## Brief
Copy out each line of the data below in which the string "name" appears.

[Dataset excerpt Boundary: Start]

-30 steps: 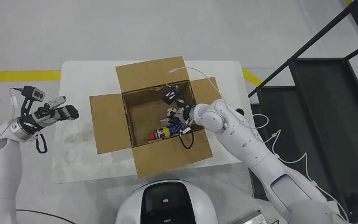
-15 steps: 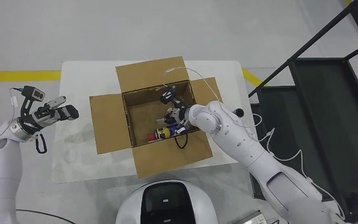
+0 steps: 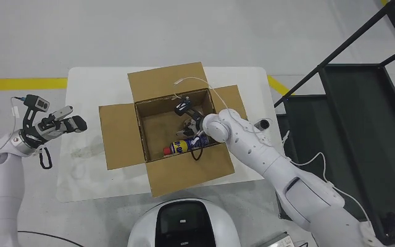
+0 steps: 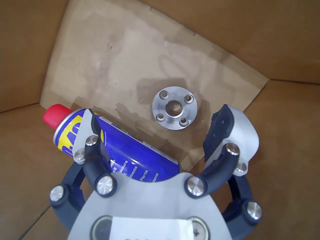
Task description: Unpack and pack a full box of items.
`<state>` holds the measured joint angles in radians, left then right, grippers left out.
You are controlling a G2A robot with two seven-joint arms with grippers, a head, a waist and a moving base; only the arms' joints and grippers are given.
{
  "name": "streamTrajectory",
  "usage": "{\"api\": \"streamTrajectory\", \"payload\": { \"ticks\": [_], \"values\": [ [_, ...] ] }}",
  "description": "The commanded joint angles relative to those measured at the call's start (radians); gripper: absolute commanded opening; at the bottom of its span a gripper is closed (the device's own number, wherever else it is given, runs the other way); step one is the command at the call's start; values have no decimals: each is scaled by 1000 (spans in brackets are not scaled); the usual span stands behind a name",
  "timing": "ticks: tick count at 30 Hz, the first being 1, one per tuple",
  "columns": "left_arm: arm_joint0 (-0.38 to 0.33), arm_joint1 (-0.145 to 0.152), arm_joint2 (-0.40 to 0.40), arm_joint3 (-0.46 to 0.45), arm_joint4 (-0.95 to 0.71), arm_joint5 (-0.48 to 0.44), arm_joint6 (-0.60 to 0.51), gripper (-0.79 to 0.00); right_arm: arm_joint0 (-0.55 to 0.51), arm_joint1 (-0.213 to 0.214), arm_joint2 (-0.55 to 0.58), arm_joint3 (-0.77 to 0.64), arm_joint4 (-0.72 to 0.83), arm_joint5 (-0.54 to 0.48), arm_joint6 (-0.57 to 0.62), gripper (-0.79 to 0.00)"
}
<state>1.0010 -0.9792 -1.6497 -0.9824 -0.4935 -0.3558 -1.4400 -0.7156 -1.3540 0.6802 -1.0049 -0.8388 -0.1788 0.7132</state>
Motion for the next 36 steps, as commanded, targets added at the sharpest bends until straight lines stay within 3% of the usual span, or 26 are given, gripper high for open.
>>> {"api": "streamTrajectory", "payload": {
  "ticks": [1, 14, 15, 17, 18, 19, 20, 21, 22, 30, 36],
  "values": [
    [0, 0, 0, 0, 0, 0, 0, 0, 3, -6, -2, 23, 5, -2, -9, 0],
    [0, 0, 0, 0, 0, 0, 0, 0, 21, -45, -25, 121, -13, 18, -74, 0],
    [0, 0, 0, 0, 0, 0, 0, 0, 23, -48, -29, 126, -16, 18, -77, -31],
    [0, 0, 0, 0, 0, 0, 0, 0, 27, -55, -34, 137, -20, 18, -82, -163],
    [0, 0, 0, 0, 0, 0, 0, 0, 29, -58, -36, 141, -23, 19, -85, -394],
    [0, 0, 0, 0, 0, 0, 0, 0, 32, -62, -39, 146, -28, 20, -87, -471],
    [0, 0, 0, 0, 0, 0, 0, 0, 34, -65, -41, 150, -29, 19, -88, -637],
    [0, 0, 0, 0, 0, 0, 0, 0, 36, -68, -43, 156, -30, 20, -88, -754],
    [0, 0, 0, 0, 0, 0, 0, 0, 38, -71, -45, 161, -34, 21, -84, -785],
    [0, 0, 0, 0, 0, 0, 0, 0, 49, -87, -46, 180, -48, 13, -89, -785],
    [0, 0, 0, 0, 0, 0, 0, 0, 49, -76, -14, 104, -64, -20, -72, -785]
  ]
}}
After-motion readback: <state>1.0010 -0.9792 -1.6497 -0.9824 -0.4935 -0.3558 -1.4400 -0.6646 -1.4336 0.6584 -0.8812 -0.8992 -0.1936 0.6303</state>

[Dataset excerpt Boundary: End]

## Response area
  "name": "streamTrajectory",
  "description": "The commanded joint angles relative to those measured at the call's start (radians); gripper: absolute commanded opening; at the bottom of its span a gripper is closed (the device's own number, wherever else it is given, runs the other way); step one is the command at the call's start; values have no decimals: each is scaled by 1000 (spans in brackets are not scaled); the usual span stands behind a name",

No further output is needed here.